** Exercise description **
Your answer should repeat every line of the records below in which the word "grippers" appears.

*** Opening of Dataset ***

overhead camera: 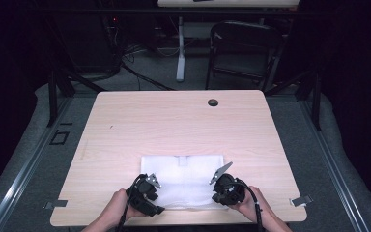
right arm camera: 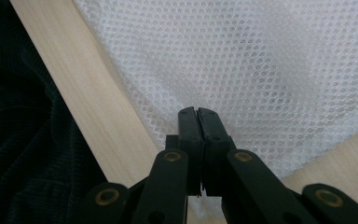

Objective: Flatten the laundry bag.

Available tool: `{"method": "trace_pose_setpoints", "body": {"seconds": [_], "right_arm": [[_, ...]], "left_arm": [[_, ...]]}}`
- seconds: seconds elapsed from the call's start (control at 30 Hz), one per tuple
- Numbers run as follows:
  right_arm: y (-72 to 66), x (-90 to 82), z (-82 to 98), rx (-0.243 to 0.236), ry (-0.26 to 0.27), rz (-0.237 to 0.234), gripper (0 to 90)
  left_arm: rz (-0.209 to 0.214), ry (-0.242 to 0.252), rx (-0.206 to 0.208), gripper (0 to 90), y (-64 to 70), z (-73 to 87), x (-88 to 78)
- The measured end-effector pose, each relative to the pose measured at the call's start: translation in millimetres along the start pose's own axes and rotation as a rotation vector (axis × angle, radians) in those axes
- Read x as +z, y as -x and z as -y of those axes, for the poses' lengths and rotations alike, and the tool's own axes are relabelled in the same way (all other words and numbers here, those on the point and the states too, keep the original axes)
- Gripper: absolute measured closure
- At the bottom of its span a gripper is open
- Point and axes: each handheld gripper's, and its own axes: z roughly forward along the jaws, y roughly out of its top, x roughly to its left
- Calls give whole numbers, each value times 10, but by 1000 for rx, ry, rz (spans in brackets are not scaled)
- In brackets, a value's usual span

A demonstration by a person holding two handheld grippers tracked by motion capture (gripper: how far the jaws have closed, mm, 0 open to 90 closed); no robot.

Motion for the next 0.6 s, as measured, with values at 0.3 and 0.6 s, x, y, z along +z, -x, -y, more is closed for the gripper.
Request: {"method": "trace_pose_setpoints", "body": {"seconds": [0.3,0.6], "right_arm": [[-2,-127,-21,27,77,2,897],[27,-226,-43,41,110,4,898]], "left_arm": [[-28,66,22,384,62,-57,-59],[-51,103,55,408,112,-182,-61]]}}
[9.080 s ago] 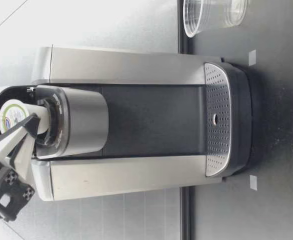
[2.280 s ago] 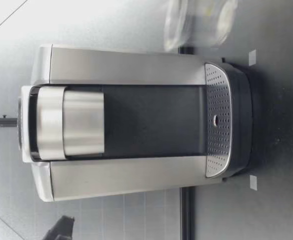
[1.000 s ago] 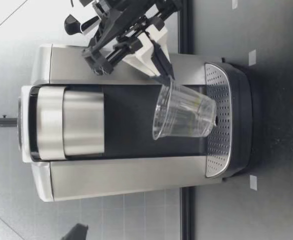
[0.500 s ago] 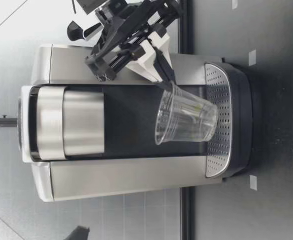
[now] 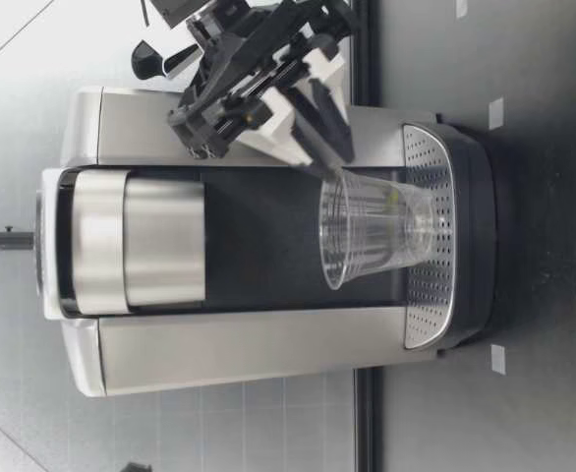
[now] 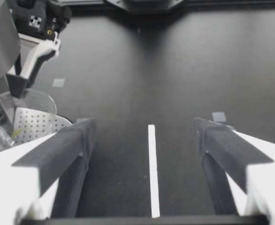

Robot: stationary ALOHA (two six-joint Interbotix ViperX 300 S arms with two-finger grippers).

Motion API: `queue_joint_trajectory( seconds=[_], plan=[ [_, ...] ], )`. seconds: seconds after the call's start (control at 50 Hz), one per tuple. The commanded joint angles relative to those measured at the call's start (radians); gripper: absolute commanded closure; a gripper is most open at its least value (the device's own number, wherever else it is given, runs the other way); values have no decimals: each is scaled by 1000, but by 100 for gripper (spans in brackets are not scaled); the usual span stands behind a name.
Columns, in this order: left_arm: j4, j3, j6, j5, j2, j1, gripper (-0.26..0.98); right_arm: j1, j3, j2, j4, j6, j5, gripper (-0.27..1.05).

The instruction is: Place the coffee capsule inside the capsule container, then place the cup onto the center of the cup tray, then push the 'Hot Water' and 'Travel Mug' buttons.

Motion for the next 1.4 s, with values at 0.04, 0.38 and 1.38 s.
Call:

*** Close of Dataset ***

** Response to the task **
A demonstration by a person holding two handheld grippers tracked by motion capture (gripper: how far the jaws have closed, mm, 0 open to 90 closed); no robot.
Robot: stationary ALOHA (two six-joint Interbotix ViperX 300 S arms with two-finger grippers).

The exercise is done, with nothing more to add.